Health Promotion Perspectives

It is a generally acknowledged fact that one of the most salient changes in the entire philosophy of public health came around in the mid-1980s, with the WHO initiated Ottawa Charter on Health Promotion (WHO 1986). The turning point was, the critical re-conception of health as a positive social construct, and the paradigm shift of moving away from its rather narrow, largely “disease-focusing”, mostly bio-medical conception as it was propagated over decades by clinical health sciences. A key axiom of the statement, which says: Health is a positive concept emphasizing social and persona resources, as well physical capacities. Therefore, health promotion is not just the responsibility of the health sector, but goes beyond health life-styles to well-being.

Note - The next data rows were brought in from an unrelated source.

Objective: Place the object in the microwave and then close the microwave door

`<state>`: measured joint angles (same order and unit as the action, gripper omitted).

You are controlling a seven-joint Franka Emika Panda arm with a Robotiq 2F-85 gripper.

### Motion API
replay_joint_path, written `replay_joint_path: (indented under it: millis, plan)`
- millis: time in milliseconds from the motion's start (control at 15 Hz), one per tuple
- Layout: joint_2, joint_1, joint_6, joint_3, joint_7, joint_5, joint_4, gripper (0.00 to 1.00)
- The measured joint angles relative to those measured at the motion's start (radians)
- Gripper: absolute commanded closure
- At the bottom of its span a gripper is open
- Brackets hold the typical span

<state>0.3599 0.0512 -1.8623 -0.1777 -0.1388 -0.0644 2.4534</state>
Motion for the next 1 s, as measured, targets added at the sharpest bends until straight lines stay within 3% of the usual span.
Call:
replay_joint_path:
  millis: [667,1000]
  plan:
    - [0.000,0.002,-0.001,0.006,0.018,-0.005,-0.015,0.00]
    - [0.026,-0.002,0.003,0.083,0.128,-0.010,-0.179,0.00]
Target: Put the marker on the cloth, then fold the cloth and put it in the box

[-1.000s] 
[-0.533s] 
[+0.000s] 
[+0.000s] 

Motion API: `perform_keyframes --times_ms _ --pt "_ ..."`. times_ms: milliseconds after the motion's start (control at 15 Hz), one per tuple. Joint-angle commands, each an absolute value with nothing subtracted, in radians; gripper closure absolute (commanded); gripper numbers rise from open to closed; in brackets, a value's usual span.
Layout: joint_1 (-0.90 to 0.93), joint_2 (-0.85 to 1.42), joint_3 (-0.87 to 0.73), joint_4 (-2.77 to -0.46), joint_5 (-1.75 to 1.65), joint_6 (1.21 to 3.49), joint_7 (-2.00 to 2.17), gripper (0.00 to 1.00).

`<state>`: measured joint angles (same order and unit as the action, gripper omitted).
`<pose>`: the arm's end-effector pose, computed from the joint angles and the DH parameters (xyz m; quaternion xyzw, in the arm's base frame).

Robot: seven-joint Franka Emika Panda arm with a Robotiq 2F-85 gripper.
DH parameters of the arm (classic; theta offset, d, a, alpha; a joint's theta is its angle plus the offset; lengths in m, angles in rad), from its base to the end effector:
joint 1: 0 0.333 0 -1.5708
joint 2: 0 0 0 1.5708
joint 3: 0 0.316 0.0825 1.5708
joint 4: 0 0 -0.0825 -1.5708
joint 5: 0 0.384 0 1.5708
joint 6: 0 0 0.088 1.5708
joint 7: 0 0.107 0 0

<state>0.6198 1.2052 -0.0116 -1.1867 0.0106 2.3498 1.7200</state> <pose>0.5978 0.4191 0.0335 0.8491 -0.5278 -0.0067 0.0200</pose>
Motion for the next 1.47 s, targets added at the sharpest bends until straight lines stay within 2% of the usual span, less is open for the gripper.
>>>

Another famous axiom of the Ottawa Charter was a brief call, Act locally, think globally!

Put it differently, the Ottawa Charter ‘86 on Health Promotion made quite clear, for the first time in the history of health sciences and related disciplines, the health and the future of the modern societies is not, and cannot be left anymore to illusionist (utopist) thinking, rather it out to be a grand plan of social action drawn upon the following ground principles:

  • social change,

  • physical (environmental) change,

  • healthy policy development,

  • empowerment,

  • community participation,

  • equity and social justice, and

  • accountability (of any social action).

Although the document was not aimed at any kind of crime prevention, and it was created far ahead in time before trafficking became one of the key public health issues world-wide, the above listed ground principles of social action can equally be applied to violence and crime prevention in modern societies. As far as counter-trafficking is concerned, of the above listed range of interlocking principles, community participation strikes out as one of most and urgently needed avenue for social action. Community development, in general, drawn on existing human and material resources in a community to enhance self-help and social support, in the case of counter-trafficking, offers, at this time, one of most viable strategies both for early prevention and victims’ protection.

A Feminist Perspective

If taken this perspective seriously and critically, it must have little, if any, connection with the fact that the vast majority of the trafficked persons in Europe are young girls and women. Rather, the importance of this perspective dwells on the historic fact that not the men, but the women became first watchful about the rise of trafficking and other mass violence in modern societies (the bulk of which, if not all, are committed by men). On the other hand, women’s understanding of the roots and lasting consequences of trafficking on family life, in particular on children and reproductive health of a society as a whole, seems to make the feminist perspective more viable and important on the whole scene of counter-trafficking than any other, mostly men-dominated, “strong-hand” law enforcement. Hence, it is no wonder that so far counter-trafficking programs and helping resources for victims of trafficking are created mostly by women’s voluntary organizations, both on national and international levels, such as White Ring in Hungary, “Payoke” in Belgium and Holland “La Strada” in Italy, Albania, Macedonia and Bulgaria, “Winrock International” in Ukraine, Moldova, Rumania and Russia, to name only a few. That is also the reason why the International Organization for Migration (IOM), the most powerful intergovernmental organization that is active in this field, is widely cooperating with these NGOs within the frame of its counter trafficking programs.